• [Your goal]:
Provide again, from the entries below, every line from the one containing "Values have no" through the one containing "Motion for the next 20", exactly as written, and no other line.

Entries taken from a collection
↓↓↓

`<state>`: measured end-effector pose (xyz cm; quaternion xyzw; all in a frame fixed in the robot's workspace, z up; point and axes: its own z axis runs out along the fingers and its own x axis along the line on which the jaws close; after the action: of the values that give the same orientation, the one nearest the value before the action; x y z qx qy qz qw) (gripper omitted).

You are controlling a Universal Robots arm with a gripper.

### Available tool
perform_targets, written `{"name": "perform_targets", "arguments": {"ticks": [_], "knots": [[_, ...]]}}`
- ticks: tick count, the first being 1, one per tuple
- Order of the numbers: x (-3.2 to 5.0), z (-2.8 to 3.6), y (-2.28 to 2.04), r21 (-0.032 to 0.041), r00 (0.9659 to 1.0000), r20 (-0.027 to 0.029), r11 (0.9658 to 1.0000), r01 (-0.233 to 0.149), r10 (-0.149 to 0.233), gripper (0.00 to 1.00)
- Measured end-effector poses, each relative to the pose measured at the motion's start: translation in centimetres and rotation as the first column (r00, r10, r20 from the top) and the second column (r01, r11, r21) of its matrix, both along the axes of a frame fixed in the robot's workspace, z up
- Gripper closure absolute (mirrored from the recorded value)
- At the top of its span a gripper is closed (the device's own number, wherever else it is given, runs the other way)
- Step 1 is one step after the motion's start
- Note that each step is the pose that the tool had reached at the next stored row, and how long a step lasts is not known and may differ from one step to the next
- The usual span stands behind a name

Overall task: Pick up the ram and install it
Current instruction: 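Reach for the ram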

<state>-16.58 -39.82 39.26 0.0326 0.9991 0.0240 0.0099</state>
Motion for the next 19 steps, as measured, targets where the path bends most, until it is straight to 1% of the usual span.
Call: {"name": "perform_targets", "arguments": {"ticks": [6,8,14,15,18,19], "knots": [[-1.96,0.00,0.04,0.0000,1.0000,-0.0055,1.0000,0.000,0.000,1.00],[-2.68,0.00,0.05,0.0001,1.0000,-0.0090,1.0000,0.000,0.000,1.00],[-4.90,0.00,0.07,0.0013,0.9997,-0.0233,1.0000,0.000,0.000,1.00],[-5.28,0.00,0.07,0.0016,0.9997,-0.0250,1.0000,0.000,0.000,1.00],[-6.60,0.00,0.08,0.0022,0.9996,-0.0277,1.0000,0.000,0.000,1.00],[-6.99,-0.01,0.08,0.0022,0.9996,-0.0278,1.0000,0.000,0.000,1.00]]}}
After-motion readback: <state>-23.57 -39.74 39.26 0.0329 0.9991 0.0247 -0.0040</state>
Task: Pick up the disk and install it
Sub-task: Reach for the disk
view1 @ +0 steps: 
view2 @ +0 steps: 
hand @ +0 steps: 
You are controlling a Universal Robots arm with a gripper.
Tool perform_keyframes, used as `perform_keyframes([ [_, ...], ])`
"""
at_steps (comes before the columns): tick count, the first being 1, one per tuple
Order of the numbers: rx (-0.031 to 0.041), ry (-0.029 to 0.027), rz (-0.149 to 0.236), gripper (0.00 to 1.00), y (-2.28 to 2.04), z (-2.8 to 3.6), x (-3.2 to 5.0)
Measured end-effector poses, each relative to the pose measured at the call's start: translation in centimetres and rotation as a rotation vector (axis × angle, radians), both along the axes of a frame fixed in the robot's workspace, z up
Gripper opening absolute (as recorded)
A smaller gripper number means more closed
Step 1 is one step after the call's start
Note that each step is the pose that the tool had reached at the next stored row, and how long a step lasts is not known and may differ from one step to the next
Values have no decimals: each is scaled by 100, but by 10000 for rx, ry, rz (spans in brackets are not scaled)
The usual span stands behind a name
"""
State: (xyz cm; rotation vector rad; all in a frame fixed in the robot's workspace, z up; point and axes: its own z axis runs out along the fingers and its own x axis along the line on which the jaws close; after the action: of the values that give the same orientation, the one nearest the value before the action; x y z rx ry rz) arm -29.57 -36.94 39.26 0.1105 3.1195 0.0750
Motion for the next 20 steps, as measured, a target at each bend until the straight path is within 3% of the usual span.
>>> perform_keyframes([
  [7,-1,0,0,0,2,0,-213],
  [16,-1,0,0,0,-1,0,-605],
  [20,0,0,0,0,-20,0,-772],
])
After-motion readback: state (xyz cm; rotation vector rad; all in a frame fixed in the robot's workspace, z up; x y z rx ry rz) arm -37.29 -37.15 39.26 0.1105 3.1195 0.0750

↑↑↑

• [Written solution]:
Values have no decimals: each is scaled by 100, but by 10000 for rx, ry, rz (spans in brackets are not scaled)
The usual span stands behind a name
"""
State: (xyz cm; rotation vector rad; all in a frame fixed in the robot's workspace, z up; point and axes: its own z axis runs out along the fingers and its own x axis along the line on which the jaws close; after the action: of the values that give the same orientation, the one nearest the value before the action; x y z rx ry rz) arm -29.57 -36.94 39.26 0.1105 3.1195 0.0750
Motion for the next 20 steps, as measured, a target at each bend until the straight path is within 3% of the usual span.

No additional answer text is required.